(Excerpts from a dataset)
□ □ □ □ □ □ □
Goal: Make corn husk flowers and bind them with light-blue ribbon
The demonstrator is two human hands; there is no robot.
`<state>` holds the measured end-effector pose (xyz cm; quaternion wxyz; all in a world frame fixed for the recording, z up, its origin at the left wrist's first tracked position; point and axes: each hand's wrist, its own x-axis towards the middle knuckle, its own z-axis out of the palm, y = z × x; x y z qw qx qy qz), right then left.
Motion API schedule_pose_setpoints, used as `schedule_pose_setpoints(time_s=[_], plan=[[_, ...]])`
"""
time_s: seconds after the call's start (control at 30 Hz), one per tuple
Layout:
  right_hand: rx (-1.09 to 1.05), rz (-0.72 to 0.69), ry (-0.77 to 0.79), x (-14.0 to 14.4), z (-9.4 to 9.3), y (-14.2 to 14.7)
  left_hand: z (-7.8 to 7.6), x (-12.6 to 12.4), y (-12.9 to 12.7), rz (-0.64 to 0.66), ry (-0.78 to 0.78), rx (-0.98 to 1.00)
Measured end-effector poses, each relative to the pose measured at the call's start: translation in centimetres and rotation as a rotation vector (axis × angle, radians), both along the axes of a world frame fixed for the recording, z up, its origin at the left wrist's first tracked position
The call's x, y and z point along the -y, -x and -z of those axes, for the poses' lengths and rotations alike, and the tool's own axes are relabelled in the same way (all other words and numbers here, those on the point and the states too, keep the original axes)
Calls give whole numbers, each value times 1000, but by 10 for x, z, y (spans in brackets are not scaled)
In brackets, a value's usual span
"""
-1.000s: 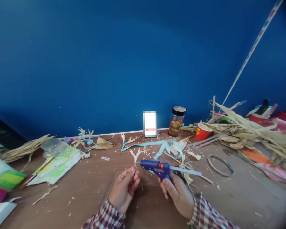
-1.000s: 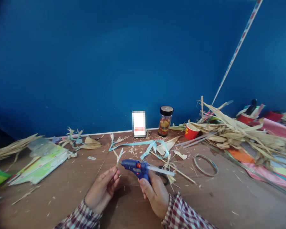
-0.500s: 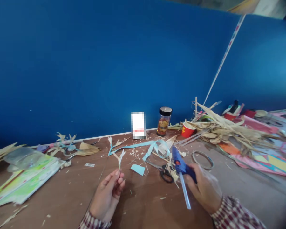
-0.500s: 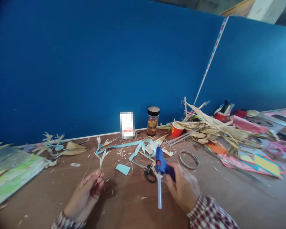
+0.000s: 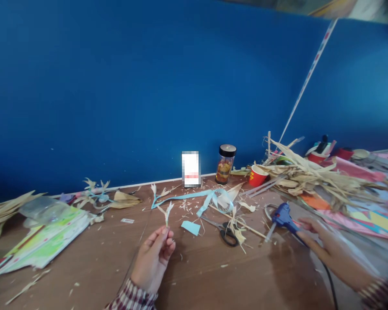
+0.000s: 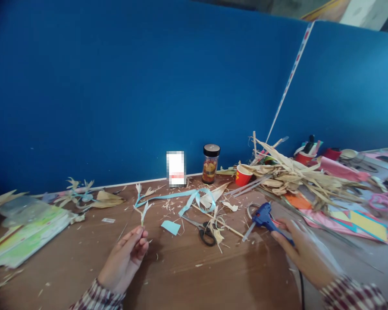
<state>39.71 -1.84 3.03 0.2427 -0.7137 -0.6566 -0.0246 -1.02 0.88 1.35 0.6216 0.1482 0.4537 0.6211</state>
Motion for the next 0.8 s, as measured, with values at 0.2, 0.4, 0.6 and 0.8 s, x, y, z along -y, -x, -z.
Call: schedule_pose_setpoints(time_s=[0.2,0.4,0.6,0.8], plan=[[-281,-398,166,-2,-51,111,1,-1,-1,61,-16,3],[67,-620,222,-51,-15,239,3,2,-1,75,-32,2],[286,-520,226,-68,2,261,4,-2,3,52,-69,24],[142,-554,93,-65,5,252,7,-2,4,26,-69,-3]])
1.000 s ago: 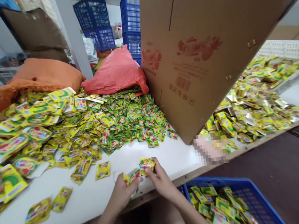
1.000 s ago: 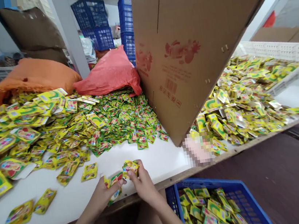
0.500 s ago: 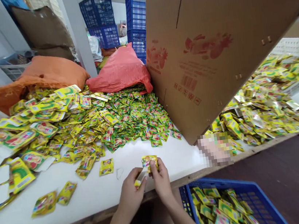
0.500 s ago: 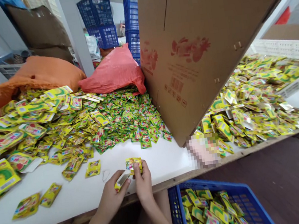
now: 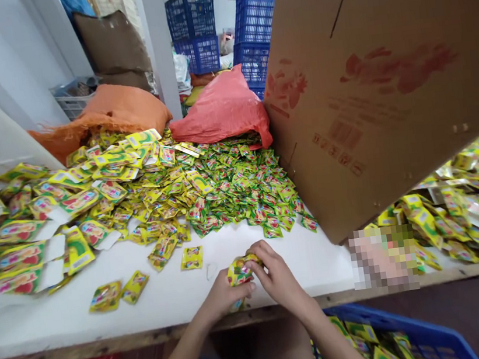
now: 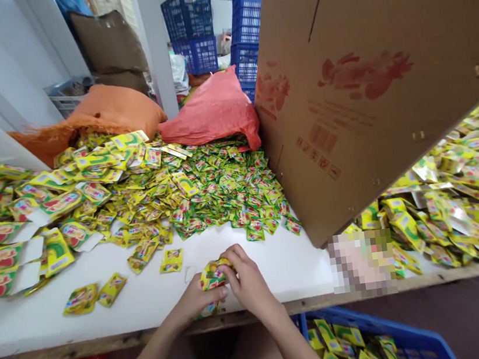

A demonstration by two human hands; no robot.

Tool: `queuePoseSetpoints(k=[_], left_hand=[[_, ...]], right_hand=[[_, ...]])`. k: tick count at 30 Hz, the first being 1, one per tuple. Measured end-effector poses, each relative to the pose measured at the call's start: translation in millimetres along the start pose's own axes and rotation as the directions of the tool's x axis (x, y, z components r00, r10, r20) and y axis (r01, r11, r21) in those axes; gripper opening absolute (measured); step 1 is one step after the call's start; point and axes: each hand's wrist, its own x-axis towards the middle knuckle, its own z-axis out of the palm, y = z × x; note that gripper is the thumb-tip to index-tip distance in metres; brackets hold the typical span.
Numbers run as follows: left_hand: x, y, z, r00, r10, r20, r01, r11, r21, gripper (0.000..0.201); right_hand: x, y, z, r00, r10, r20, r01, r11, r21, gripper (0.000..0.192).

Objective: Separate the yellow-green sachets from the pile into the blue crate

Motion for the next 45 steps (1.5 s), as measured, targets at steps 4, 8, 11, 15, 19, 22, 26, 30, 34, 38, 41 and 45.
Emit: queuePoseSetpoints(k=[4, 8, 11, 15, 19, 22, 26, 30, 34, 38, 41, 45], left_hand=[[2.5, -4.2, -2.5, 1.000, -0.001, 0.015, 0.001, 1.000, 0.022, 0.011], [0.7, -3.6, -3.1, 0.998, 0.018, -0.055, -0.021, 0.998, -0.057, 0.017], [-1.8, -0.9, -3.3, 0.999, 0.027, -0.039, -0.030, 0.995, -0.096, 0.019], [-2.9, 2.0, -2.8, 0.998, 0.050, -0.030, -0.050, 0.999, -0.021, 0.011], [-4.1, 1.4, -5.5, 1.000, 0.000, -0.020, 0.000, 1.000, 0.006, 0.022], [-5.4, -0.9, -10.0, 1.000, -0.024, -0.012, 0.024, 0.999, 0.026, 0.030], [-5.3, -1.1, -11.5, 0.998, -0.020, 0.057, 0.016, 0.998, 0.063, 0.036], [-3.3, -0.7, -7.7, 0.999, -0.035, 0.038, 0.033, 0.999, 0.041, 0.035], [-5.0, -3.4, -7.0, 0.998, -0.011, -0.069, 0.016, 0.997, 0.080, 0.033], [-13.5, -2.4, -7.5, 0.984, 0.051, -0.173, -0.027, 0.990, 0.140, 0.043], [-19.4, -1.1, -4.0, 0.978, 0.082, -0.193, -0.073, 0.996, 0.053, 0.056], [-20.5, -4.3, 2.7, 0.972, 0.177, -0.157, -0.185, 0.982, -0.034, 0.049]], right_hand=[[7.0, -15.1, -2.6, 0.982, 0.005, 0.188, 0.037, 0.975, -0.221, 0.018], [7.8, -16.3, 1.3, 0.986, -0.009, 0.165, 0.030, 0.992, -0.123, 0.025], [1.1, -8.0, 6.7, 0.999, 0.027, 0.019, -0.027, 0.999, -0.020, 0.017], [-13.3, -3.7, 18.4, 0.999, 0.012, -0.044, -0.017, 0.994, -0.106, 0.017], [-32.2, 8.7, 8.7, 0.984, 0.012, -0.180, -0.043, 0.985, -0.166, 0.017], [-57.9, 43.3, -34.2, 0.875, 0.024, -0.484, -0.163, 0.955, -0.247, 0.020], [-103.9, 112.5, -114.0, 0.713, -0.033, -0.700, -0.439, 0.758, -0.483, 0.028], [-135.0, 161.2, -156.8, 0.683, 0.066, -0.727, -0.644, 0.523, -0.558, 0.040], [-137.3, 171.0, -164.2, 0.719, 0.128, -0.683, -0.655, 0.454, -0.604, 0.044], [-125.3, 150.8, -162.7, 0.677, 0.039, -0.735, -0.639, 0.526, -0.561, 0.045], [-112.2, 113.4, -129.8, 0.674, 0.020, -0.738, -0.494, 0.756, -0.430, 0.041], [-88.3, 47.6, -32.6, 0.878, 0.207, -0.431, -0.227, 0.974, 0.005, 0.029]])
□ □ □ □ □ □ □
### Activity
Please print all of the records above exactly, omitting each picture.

### Task result
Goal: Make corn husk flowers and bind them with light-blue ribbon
The demonstrator is two human hands; there is no robot.
`<state>` holds the measured end-effector pose (xyz cm; quaternion wxyz; all in a world frame fixed for the recording, z up, its origin at the left wrist's first tracked position; point and axes: each hand's wrist, its own x-axis towards the middle knuckle, its own z-axis out of the palm, y = z × x; x y z qw qx qy qz), right then left.
Motion API schedule_pose_setpoints, used as `schedule_pose_setpoints(time_s=[_], plan=[[_, ...]])`
"""
time_s: seconds after the call's start (control at 30 Hz), one per tuple
Layout:
  right_hand: rx (-1.09 to 1.05), rz (-0.72 to 0.69), ry (-0.77 to 0.79), x (-14.0 to 14.4), z (-9.4 to 9.3), y (-14.2 to 14.7)
  left_hand: z (-7.8 to 7.6), x (-12.6 to 12.4), y (-12.9 to 12.7), rz (-0.64 to 0.66), ry (-0.78 to 0.78), rx (-0.98 to 1.00)
Measured end-effector poses, each relative to the pose measured at the call's start: translation in centimetres and rotation as a rotation vector (axis × angle, radians), both along the axes of a world frame fixed for the recording, z up, its origin at the left wrist's first tracked position
The call's x, y and z point along the -y, -x and -z of those axes, for the poses' lengths and rotations alike, and the tool's own axes are relabelled in the same way (all other words and numbers here, those on the point and the states too, keep the original axes)
Calls give whole numbers, each value times 1000, but by 10 for x, z, y (spans in brackets are not scaled)
In brackets, a value's usual span
"""
-1.000s: 
-1.000s: 
-0.500s: 
-0.500s: 
+0.000s: 
+0.000s: 
<state>39.71 -1.84 3.03 0.2427 -0.7137 -0.6566 -0.0246 -1.02 0.88 1.35 0.6216 0.1482 0.4537 0.6211</state>
Motion for the next 0.8 s, as measured, with values at 0.2, 0.4, 0.6 and 0.8 s, x, y, z along -y, -x, -z.
Call: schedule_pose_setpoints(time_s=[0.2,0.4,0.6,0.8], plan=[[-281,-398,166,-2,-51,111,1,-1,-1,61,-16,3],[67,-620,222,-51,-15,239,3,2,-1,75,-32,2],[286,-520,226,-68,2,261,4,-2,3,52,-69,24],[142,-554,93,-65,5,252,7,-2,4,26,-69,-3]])
1.000 s ago: 
1.000 s ago: 
0.500 s ago: 
0.500 s ago: 
now: 
now: 

A demonstration by two human hands; no robot.

Tool: `queuePoseSetpoints(k=[_], left_hand=[[_, ...]], right_hand=[[_, ...]])`. k: tick count at 30 Hz, the first being 1, one per tuple. Measured end-effector poses, each relative to the pose measured at the call's start: translation in millimetres along the start pose's own axes and rotation as the directions of the tool's x axis (x, y, z components r00, r10, r20) and y axis (r01, r11, r21) in those axes; gripper opening absolute (measured); step 1 is one step after the call's start; point and axes: each hand's wrist, its own x-axis towards the middle knuckle, its own z-axis out of the palm, y = z × x; note that gripper is the thumb-tip to index-tip distance in metres; brackets hold the typical span.
Numbers run as follows: left_hand: x, y, z, r00, r10, r20, r01, r11, r21, gripper (0.000..0.201); right_hand: x, y, z, r00, r10, r20, r01, r11, r21, gripper (0.000..0.192).

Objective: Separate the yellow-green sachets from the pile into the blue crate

Motion for the next 45 steps (1.5 s), as measured, targets at steps 4, 8, 11, 15, 19, 22, 26, 30, 34, 38, 41 and 45.
Emit: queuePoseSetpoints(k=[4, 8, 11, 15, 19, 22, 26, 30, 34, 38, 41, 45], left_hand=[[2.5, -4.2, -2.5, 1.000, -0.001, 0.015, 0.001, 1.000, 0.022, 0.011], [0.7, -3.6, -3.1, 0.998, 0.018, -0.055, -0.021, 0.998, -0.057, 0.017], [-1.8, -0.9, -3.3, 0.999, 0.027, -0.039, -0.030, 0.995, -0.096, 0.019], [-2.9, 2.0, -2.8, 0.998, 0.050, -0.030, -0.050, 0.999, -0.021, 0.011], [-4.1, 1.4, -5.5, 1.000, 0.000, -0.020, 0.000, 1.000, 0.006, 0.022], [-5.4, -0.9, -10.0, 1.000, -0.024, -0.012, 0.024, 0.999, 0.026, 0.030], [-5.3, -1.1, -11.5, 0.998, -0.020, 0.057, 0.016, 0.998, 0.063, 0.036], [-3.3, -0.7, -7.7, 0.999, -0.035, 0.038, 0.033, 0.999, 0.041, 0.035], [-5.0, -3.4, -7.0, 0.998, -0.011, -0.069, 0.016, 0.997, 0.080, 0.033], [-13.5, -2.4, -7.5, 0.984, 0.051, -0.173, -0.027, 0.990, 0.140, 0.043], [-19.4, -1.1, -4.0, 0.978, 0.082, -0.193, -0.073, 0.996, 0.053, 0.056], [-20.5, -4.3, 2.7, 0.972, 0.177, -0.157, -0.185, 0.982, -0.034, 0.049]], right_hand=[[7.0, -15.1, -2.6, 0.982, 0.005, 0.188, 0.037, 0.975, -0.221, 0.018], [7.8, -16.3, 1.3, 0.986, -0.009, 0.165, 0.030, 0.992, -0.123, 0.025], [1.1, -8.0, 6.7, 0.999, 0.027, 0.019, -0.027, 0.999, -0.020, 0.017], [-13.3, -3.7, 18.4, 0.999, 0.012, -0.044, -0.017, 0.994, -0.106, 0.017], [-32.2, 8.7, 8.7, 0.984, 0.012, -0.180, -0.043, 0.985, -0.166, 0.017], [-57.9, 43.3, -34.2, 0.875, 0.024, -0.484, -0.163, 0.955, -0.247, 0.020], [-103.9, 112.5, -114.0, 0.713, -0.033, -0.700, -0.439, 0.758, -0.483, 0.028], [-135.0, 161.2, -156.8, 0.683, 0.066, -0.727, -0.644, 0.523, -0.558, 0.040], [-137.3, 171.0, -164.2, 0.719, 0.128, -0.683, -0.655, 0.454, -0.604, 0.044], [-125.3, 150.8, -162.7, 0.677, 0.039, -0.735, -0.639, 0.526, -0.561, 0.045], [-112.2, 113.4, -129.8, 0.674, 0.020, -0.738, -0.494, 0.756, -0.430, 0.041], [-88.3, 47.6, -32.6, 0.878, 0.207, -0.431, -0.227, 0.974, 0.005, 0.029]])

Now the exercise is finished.